◆ Your instructions:
Everything in the listing below should be repeated exactly.

◆ Supplied information:

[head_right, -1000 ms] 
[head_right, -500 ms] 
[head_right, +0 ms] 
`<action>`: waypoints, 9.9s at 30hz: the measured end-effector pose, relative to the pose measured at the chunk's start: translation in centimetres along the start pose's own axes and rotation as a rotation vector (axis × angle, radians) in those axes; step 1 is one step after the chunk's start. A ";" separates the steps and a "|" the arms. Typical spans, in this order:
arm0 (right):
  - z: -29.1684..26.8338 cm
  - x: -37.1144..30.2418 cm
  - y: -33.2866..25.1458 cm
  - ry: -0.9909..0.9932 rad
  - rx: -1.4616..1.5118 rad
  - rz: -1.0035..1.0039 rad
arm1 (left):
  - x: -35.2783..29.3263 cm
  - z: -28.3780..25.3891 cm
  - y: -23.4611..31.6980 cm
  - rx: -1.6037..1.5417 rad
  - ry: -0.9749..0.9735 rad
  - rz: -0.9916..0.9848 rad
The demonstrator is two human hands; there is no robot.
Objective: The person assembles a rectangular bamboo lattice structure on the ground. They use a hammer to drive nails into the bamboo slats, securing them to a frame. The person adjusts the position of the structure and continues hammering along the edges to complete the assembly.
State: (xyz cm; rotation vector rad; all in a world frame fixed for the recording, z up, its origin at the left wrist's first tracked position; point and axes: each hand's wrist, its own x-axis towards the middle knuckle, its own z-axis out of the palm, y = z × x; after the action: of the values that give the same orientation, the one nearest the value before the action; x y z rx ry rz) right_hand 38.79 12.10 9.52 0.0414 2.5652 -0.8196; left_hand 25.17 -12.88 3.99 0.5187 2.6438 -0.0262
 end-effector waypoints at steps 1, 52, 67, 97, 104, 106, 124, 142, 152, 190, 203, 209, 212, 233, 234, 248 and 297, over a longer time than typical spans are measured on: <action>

◆ Reply to the task:
[head_right, -1000 ms] 
[head_right, -500 ms] 
[head_right, +0 ms] 
`<action>`: waypoints, 9.9s at 30hz: the measured end-effector pose, relative to the pose measured at the chunk's start: translation in centimetres along the start pose's own axes and rotation as a rotation vector (axis × angle, radians) in those axes; step 1 is one step after the chunk's start. A ";" separates the steps and a "|" the arms. Typical spans, in this order:
arm0 (right):
  - z: -29.1684..26.8338 cm
  - x: -37.1144..30.2418 cm
  - y: -33.2866..25.1458 cm
  - ry: -0.9909..0.9932 rad
  - rx: -1.4616..1.5118 rad
  - rz: -1.0035..1.0039 rad
arm1 (left):
  - x: -35.2783..29.3263 cm
  - z: -28.3780..25.3891 cm
  - y: -23.4611..31.6980 cm
  - rx: -1.6037..1.5417 rad
  - ry: -0.9749..0.9735 rad
  - rz: -0.9916..0.9848 rad
The demonstrator is two human hands; there is no robot.
Objective: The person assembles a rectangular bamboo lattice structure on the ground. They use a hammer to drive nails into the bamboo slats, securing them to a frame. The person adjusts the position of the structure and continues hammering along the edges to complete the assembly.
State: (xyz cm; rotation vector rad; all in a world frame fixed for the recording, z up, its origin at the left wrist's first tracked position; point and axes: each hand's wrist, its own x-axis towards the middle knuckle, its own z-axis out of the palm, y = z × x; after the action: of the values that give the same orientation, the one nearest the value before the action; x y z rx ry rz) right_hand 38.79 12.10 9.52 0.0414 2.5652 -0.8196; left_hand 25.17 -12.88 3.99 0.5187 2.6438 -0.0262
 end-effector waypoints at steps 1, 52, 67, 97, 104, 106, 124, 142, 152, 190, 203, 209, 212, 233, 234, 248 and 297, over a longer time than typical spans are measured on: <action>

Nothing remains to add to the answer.